Aber er schränkt auch ein: "Ob dem IS dadurch ein wirklicher Schaden entsteht, kann man nicht eindeutig sagen."
Das liegt unter anderem daran, dass neue Facebook- und Twitter-Accounts schnell angelegt sind.
Es wirkt wie die Auseinandersetzung mit der Hydra, dem mehrköpfigen Ungeheuer aus der griechischen Mythologie: Wird eine Seite gelöscht, tauchen schnell zwei neue auf. Ein andauernder Kampf – oder gar ein Krieg?
Geheimdienste lesen mit
"Nein", sagt Ronald Schulze. Weil sich Aktionen von Anonymous bisher vor allem auf die Sabotage von IS-Internetseiten oder Profilen in den sozialen Netzwerken gerichtet hätten, hält er den Begriff für unzutreffend.

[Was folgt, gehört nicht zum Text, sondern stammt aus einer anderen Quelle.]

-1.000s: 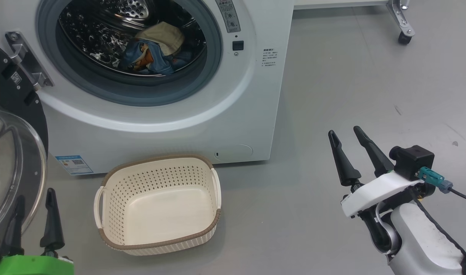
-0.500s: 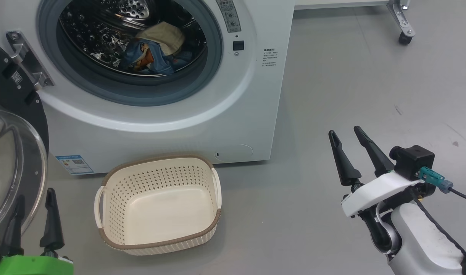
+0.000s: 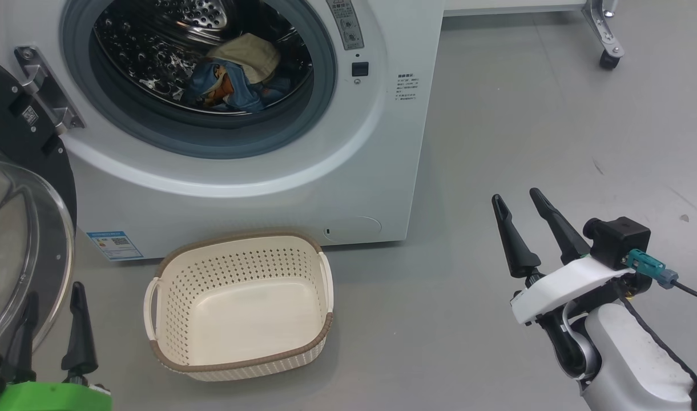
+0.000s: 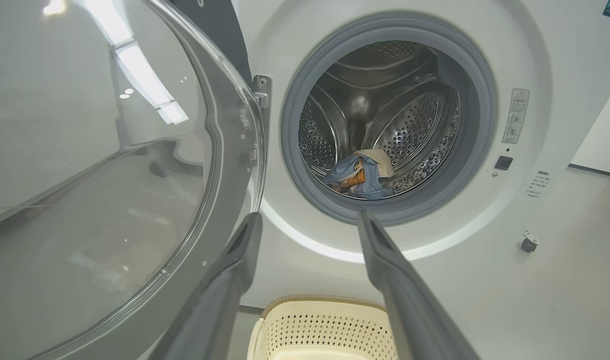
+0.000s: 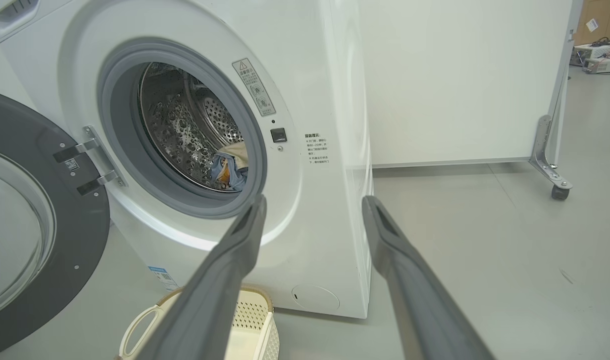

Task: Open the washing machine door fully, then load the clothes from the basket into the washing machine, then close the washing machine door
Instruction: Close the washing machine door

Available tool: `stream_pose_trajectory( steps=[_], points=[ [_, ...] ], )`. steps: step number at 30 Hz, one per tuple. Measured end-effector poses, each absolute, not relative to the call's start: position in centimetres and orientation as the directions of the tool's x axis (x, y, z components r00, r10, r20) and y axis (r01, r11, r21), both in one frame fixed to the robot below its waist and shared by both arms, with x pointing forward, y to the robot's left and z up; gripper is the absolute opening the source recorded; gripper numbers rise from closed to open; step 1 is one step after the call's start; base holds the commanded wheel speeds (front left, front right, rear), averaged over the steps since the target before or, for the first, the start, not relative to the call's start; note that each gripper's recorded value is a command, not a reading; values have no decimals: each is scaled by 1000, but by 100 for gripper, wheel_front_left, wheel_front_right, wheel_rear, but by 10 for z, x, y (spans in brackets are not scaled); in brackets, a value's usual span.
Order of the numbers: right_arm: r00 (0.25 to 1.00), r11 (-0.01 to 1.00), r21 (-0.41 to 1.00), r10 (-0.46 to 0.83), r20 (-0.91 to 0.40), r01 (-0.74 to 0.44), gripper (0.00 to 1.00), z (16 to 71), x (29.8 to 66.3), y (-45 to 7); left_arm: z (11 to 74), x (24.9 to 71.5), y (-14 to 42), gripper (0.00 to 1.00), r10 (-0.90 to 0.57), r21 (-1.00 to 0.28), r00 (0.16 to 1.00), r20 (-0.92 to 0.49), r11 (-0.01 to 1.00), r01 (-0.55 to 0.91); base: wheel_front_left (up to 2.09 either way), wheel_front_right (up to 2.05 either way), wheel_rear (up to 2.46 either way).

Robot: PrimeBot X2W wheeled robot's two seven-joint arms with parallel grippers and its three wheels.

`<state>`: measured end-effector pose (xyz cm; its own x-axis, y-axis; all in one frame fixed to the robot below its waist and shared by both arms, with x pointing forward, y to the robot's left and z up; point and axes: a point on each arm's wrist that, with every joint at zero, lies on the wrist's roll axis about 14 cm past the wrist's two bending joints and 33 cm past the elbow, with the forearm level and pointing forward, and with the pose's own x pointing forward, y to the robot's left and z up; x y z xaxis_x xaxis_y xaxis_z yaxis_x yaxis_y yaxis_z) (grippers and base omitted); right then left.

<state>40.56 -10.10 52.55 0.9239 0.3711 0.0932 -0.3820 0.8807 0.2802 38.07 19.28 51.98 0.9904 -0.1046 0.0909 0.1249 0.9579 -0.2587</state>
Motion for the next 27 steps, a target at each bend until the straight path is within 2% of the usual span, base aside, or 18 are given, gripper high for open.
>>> stream_pose_trajectory(
  steps=[12, 27],
  points=[
    [910, 866, 284, 404, 90, -412, 100, 524, 410, -88, 515, 370, 203, 100, -74, -240, 994, 76, 967, 91, 0, 0, 0],
    [860, 815, 283, 502, 89, -505, 100, 524, 409, -48, 520, 346, 237, 100, 53, -243, 995, 87, 969, -31, 0, 0, 0]
  ],
)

"Von einem Cyberkrieg, oder gar einer neuen Stufe eines Cyberkriegs, würde ich in diesem Zusammenhang nicht sprechen", erklärt der IT-Fachmann.
Im Cyberkrieg seien nämlich insbesondere die sogenannten kritischen Infrastrukturen eines Landes Anschlagsziel, etwa die Strom- oder Wasserversorgung.
Dennoch kann das Vorgehen von Anonymous dem IS einen erheblichen Schaden zufügen, denn auch die Nachrichtendienste werten von Hackern öffentlich gemachte Daten aus.
"Damit partizipieren die Nachrichtendienste ebenfalls von solchen Aktionen", betont Schulze, "wobei Informationen aus offenen Quellen immer entsprechend bewertet werden müssen."
Allerdings könnte es hier auch eine Kehrseite geben, wie andere Experten nahelegen. Sollte Anonymous tatsächlich in der Lage sein, die Seiten der Dschihadisten komplett aus dem Netz löschen, wären die Geheimdienste wichtiger Informationsquellen beraubt.
Genau das dürfte eigentlich nicht im Sinne von Anonymous sein.